**HOW TO COMPLETE THIS TASK**.
Print this span of the material below exactly: the line with "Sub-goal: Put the", the line with "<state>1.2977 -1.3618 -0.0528", and every line between them, but nothing else.

**MATERIAL PROVIDED**.

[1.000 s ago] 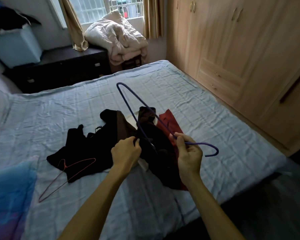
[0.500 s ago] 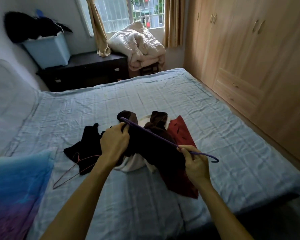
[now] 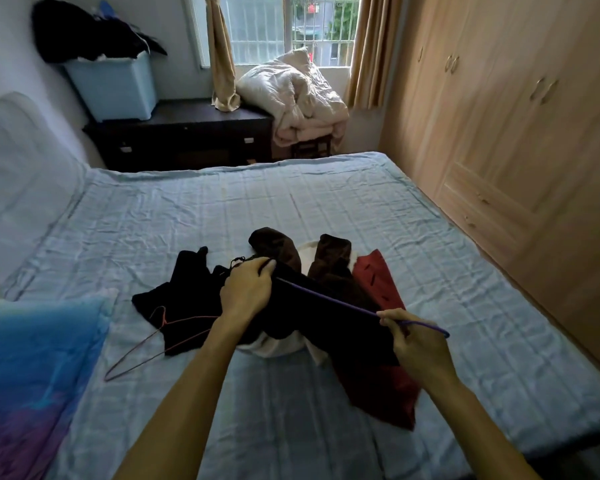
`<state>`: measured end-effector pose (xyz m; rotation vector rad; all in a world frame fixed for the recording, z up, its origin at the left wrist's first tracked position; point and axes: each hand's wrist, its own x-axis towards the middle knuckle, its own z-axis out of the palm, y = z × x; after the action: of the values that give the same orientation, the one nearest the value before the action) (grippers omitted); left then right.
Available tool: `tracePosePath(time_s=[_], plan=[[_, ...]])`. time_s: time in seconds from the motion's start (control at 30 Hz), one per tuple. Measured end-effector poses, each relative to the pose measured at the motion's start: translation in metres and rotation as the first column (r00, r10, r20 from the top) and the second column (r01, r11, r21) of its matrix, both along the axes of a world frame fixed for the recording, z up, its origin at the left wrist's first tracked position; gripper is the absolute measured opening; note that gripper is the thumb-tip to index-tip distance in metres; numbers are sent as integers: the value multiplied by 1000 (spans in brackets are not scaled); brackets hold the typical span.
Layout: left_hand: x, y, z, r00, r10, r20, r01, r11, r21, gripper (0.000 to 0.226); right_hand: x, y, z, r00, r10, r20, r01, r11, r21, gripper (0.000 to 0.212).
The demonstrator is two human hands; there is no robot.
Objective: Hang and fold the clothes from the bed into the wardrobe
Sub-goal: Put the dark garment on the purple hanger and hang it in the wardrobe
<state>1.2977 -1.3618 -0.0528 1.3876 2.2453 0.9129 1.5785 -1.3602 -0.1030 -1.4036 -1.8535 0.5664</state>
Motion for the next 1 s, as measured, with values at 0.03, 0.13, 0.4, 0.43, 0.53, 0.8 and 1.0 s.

**OUTPUT**.
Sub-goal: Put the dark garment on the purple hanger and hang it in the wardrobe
<state>1.2977 -1.3618 -0.0528 1.3876 2.2453 0.9129 1.5785 -1.3602 -0.1030 -1.4036 -1.8535 0.5664</state>

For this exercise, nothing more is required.